**Problem requirements**
Return every line of the data that contains the string "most".

+===+

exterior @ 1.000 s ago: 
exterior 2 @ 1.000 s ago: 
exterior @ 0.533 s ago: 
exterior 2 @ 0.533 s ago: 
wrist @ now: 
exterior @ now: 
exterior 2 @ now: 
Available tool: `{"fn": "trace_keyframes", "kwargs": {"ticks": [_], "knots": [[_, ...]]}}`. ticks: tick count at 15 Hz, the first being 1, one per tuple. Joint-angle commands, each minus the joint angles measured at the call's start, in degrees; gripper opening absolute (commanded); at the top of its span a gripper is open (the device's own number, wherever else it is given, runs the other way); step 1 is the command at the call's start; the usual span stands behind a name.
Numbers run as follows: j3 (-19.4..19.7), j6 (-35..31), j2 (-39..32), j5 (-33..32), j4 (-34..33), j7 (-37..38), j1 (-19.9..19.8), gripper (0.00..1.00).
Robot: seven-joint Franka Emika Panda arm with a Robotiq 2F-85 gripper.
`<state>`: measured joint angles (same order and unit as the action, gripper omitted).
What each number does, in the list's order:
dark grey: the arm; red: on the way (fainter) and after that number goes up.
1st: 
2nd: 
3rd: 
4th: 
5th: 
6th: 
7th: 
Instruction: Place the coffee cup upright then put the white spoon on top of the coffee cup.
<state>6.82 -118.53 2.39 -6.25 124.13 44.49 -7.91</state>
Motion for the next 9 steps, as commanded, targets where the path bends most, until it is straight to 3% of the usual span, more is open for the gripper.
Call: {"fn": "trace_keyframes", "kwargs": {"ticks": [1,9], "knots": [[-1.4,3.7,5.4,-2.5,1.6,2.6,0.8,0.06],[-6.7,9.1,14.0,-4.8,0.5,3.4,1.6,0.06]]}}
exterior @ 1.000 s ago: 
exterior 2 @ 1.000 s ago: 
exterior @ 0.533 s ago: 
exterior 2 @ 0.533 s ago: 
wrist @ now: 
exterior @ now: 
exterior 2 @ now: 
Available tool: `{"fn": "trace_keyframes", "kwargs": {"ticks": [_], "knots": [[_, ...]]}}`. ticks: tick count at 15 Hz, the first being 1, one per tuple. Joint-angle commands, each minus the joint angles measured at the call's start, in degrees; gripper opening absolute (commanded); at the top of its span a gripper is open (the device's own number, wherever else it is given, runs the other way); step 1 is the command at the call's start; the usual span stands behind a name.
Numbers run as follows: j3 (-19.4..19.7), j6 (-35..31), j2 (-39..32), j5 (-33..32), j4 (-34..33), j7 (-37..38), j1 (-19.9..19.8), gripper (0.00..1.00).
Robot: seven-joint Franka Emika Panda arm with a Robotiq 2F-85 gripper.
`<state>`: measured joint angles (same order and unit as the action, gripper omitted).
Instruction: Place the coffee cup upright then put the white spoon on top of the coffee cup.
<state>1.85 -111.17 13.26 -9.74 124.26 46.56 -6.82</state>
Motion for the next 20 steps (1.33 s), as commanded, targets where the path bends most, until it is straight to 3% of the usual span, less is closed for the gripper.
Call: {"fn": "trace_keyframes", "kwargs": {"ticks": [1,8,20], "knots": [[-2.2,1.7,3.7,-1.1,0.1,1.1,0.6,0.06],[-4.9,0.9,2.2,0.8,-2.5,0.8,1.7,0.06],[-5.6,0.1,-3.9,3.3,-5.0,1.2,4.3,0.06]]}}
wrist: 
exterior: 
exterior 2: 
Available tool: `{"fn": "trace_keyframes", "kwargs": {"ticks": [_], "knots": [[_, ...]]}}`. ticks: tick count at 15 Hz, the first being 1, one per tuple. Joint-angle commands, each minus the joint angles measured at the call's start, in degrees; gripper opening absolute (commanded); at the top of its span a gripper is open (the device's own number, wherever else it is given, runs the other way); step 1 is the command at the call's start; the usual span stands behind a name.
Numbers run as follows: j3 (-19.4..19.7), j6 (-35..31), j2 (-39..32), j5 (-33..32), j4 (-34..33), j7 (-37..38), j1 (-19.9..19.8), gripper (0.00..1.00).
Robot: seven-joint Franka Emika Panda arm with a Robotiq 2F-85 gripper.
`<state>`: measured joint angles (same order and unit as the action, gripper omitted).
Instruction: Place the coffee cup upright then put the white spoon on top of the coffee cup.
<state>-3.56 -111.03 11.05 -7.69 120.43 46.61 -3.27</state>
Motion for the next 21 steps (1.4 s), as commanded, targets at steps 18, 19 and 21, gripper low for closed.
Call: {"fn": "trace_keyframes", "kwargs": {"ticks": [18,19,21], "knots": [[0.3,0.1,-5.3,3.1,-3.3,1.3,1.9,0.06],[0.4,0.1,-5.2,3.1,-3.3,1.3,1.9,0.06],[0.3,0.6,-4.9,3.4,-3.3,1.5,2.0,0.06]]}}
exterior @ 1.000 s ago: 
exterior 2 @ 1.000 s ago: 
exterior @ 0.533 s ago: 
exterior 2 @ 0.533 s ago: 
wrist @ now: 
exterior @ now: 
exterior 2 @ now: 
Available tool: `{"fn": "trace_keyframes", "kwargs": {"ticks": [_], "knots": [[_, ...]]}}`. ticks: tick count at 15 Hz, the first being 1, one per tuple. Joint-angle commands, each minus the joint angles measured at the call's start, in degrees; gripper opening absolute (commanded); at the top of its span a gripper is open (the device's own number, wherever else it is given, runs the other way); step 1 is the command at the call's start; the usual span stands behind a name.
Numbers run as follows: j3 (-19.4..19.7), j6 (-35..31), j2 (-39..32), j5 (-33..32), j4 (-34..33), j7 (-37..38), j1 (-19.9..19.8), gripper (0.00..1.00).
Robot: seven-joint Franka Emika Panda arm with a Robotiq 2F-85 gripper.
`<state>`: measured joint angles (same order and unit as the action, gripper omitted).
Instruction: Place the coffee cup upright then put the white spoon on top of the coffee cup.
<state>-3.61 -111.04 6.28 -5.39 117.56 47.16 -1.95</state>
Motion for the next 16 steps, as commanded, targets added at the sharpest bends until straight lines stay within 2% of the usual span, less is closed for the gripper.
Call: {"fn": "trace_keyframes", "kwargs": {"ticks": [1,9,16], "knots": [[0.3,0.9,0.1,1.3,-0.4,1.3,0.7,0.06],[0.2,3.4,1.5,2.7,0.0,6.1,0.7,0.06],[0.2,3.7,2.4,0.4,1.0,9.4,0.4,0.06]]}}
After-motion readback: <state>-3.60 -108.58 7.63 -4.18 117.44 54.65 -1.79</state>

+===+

**Exercise answer**
Motion for the next 9 steps, as commanded, targets where the path bends most, until it is straight to 3% of the usual span, more is open for the gripper.
Motion for the next 20 steps (1.33 s), as commanded, targets where the path bends most, until it is straight to 3% of the usual span, less is closed for the gripper.

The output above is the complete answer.